I am an unseasoned trader. I have found myself in hot water with two short positions. I am short 400 shares of Overture (OVER) at an average of say 29 (closed @ 32.50 Friday) and short 1000 shares of Rambus (RMBS) at an average cost of say 7.20 (closed at 7.50 Friday).
I believe in the positions I've taken but the market is rallying against me. I let solid research suggesting unsustainable price but also feelings and ego to overcome prudence and did not cover when the loss was more manageable.
Without asking traders here to waste time looking at the actual prices for options on my two stocks, I wonder if there is a generally accepted approach
among option traders facing a like situation with underlying stock that is against them to add some measure of insurance against further deterioration. The drawdown would be little over 1K just to cover my way out which I am certainly willing to do and have planned for in my education. I'm curious though what the options trader's guidance would be in fighting back when you are the last man standing that thinks you are right.
Thank you.
Geo.
I believe in the positions I've taken but the market is rallying against me. I let solid research suggesting unsustainable price but also feelings and ego to overcome prudence and did not cover when the loss was more manageable.

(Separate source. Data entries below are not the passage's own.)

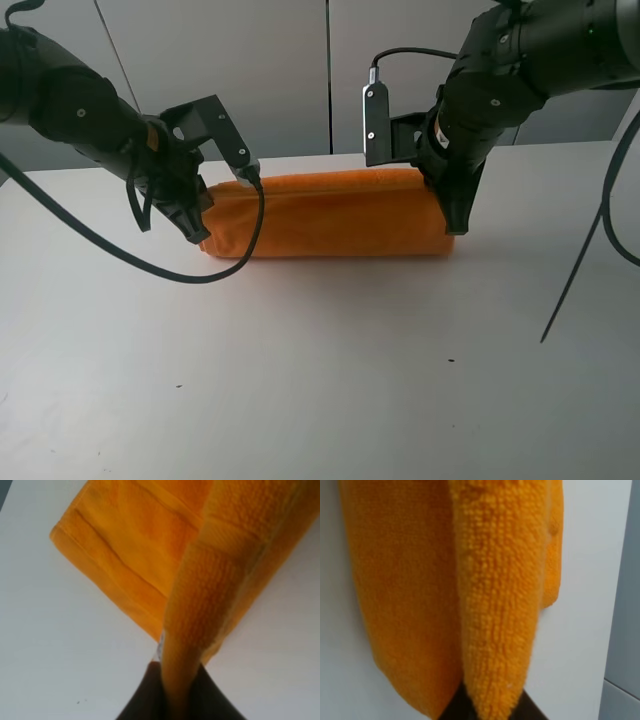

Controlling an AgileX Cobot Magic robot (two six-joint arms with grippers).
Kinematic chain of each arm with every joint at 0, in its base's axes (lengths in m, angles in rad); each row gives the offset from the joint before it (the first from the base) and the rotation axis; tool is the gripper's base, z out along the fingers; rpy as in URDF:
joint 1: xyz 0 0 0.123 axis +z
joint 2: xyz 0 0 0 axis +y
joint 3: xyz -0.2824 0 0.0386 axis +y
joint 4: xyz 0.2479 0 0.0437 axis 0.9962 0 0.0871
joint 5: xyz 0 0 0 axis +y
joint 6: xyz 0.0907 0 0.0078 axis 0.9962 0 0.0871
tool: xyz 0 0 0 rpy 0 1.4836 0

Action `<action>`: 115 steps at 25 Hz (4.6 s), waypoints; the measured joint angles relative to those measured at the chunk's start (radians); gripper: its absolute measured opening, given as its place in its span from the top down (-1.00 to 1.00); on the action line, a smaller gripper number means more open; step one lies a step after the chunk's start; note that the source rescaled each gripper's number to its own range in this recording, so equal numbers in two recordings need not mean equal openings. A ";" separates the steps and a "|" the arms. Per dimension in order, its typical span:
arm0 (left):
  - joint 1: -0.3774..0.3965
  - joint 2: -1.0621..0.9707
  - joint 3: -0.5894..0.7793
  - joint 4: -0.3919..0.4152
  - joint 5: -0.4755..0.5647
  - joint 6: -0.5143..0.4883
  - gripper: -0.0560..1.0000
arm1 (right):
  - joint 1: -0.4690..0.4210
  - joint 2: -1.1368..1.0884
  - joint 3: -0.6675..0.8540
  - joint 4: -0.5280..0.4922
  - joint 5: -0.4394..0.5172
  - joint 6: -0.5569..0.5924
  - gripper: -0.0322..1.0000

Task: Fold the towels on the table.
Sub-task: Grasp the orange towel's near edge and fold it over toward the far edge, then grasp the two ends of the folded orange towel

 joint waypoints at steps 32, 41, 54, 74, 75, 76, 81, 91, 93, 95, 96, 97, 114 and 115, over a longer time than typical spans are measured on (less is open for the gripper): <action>0.051 0.321 -0.259 0.195 -0.163 -0.147 0.89 | -0.137 0.224 -0.059 -0.157 -0.222 0.082 0.93; 0.055 0.350 -0.266 0.197 -0.198 -0.152 0.89 | -0.158 0.233 -0.059 -0.151 -0.249 0.091 0.93; 0.074 0.350 -0.267 0.215 -0.157 -0.158 0.57 | -0.182 0.254 -0.059 -0.154 -0.235 0.103 0.23; 0.103 0.328 -0.378 -0.001 0.160 -0.290 -0.98 | -0.184 0.119 -0.059 0.113 -0.208 0.512 -0.68; 0.116 0.328 -0.378 -0.043 0.182 -0.292 -0.98 | -0.184 0.117 -0.059 0.164 -0.204 0.512 -0.74; 0.128 0.328 -0.378 -0.093 0.208 -0.292 -0.98 | -0.184 0.117 -0.059 0.215 -0.201 0.502 -0.80; 0.208 0.328 -0.378 -0.258 0.253 -0.294 -0.98 | -0.195 0.116 -0.059 0.494 -0.200 0.392 -0.99; 0.248 0.342 -0.380 -0.386 0.207 -0.218 -0.98 | -0.269 0.150 -0.059 1.002 -0.199 0.140 -1.00; 0.248 0.352 -0.380 -0.398 0.199 -0.216 -0.98 | -0.272 0.164 -0.059 1.061 -0.199 0.107 -1.00; 0.248 0.362 -0.380 -0.408 0.186 -0.216 -0.98 | -0.272 0.182 -0.075 1.113 -0.197 0.089 -1.00; 0.248 0.366 -0.380 -0.410 0.180 -0.216 -0.98 | -0.272 0.193 -0.085 1.128 -0.197 0.087 -1.00; 0.248 0.371 -0.380 -0.411 0.177 -0.216 -0.98 | -0.272 0.202 -0.097 1.141 -0.197 0.080 -1.00; 0.248 0.443 -0.380 -0.454 0.152 -0.216 -0.98 | -0.301 0.255 -0.197 1.233 -0.198 0.077 -1.00; 0.248 0.447 -0.380 -0.455 0.152 -0.216 -0.98 | -0.301 0.260 -0.197 1.234 -0.208 0.077 -1.00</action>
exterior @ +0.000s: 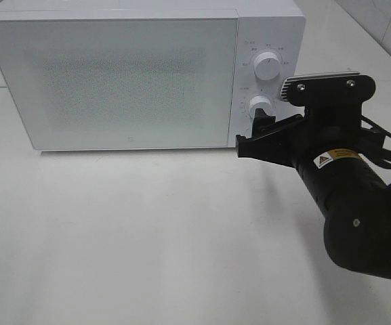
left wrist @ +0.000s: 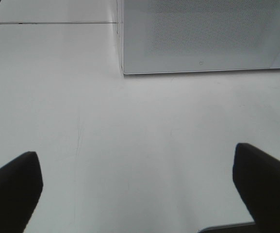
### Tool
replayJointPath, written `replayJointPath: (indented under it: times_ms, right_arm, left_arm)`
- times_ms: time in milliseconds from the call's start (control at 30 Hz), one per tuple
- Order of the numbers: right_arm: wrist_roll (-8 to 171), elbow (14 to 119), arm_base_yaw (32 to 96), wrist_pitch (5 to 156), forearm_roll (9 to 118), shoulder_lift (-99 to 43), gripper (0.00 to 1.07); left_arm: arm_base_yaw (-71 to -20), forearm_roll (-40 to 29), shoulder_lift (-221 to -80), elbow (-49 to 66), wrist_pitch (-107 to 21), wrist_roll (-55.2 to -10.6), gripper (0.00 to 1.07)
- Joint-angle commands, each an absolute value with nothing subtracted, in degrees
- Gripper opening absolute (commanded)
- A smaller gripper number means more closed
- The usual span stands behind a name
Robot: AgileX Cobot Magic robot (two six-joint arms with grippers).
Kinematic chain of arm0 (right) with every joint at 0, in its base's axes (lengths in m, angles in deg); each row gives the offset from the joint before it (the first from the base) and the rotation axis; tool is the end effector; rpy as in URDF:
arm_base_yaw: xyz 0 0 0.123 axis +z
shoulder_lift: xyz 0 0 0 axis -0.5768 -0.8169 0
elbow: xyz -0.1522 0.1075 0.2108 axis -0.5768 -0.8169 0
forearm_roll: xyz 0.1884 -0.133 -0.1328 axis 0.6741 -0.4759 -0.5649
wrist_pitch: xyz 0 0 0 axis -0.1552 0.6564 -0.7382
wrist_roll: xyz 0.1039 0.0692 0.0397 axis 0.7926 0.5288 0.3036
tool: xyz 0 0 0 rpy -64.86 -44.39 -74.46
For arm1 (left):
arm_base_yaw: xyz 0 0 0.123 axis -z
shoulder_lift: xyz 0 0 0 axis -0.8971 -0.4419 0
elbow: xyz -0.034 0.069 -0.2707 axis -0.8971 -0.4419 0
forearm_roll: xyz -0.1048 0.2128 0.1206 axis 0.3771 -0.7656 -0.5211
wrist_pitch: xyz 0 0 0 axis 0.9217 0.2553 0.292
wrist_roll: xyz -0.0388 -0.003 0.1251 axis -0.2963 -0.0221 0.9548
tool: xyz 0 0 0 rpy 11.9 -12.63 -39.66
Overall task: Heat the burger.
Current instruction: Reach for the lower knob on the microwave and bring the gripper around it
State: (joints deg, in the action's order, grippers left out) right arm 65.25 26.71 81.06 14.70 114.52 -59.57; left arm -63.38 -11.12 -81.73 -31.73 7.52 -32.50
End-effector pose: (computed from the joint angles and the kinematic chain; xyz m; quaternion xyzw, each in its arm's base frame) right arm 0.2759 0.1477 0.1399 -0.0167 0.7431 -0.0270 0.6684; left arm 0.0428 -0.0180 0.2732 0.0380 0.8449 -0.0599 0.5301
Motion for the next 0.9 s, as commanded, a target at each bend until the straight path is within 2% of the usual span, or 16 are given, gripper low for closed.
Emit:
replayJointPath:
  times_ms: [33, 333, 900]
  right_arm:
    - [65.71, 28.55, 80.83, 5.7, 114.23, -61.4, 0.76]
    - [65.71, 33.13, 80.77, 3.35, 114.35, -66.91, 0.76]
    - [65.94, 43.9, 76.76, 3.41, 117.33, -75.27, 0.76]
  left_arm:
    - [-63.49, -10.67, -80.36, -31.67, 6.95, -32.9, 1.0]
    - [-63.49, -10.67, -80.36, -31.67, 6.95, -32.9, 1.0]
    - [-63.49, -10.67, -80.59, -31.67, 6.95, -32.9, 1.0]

Without asking traders here to waste time looking at the actual prices for options on my two stocks, I wonder if there is a generally accepted approach
among option traders facing a like situation with underlying stock that is against them to add some measure of insurance against further deterioration. The drawdown would be little over 1K just to cover my way out which I am certainly willing to do and have planned for in my education. I'm curious though what the options trader's guidance would be in fighting back when you are the last man standing that thinks you are right.
Thank you.
Geo.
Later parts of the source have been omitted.